:: PROBLEM DESCRIPTION ::
Starting from the line that contains "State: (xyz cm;", give back every line through the end of the listing exactly as written and no other line.
--- EXERCISE DATA ---
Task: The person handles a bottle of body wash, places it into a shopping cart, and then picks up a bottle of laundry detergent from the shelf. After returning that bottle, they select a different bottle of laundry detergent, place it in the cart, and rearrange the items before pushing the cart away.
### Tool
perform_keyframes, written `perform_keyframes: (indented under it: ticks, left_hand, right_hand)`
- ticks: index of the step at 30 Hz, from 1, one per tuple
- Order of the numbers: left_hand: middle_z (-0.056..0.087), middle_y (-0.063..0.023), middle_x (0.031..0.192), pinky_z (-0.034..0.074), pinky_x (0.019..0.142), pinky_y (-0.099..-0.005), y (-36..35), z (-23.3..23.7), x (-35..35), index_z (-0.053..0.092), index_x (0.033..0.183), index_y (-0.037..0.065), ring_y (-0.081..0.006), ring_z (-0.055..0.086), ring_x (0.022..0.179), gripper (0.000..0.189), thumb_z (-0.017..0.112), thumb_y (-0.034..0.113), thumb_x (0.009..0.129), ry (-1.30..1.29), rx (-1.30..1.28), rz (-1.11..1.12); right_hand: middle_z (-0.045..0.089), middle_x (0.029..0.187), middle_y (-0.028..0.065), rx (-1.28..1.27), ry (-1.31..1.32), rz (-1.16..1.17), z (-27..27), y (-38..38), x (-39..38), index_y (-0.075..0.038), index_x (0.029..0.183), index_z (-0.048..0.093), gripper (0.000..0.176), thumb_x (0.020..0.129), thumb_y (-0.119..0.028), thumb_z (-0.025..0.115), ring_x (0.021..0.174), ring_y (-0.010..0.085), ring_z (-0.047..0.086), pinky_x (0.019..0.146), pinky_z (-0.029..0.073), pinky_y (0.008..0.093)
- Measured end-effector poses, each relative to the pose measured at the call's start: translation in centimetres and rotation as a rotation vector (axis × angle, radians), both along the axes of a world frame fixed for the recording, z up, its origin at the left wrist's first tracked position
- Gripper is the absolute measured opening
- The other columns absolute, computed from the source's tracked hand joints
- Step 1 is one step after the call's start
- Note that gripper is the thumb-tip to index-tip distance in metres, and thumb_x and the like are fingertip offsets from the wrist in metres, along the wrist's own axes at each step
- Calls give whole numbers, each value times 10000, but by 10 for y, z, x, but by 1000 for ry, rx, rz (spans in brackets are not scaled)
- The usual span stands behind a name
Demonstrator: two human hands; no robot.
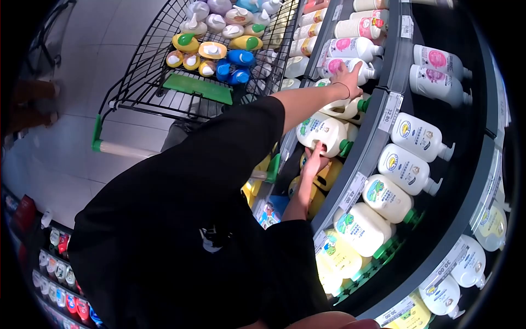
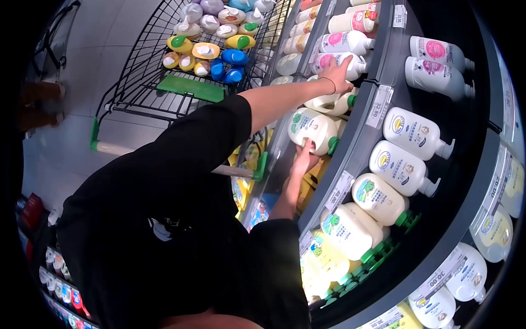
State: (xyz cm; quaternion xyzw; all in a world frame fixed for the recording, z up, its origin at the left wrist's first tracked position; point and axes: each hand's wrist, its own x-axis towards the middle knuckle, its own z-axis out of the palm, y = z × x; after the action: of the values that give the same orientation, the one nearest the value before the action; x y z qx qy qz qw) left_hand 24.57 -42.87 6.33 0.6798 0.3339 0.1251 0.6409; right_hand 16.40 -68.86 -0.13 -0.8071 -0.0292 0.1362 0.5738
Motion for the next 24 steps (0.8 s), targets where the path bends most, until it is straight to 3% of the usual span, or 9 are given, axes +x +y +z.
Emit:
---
:: SOLUTION FOR THIS EXERCISE ::
State: (xyz cm; quaternion xyzw; all in a world frame fixed for the recording, z up, its origin at the left wrist's first tracked position; point and axes: each hand's wrist, its own x-axis towards the middle knuckle, its own z-axis out of the palm, y = z × x; after the action: of the values that give the same orientation, the one nearest the value before the action; x y z qx qy qz qw) left_hand 24.57 -42.87 6.33 0.6798 0.3339 0.1251 0.6409; right_hand 16.40 -68.86 -0.13 -0.8071 -0.0292 0.1362 0.5738
Motion for the next 24 steps (0.8 s), targets where the path bends most, until it is straight to 3% of the usual span, or 9 are given, axes +x +y +z.
Emit:

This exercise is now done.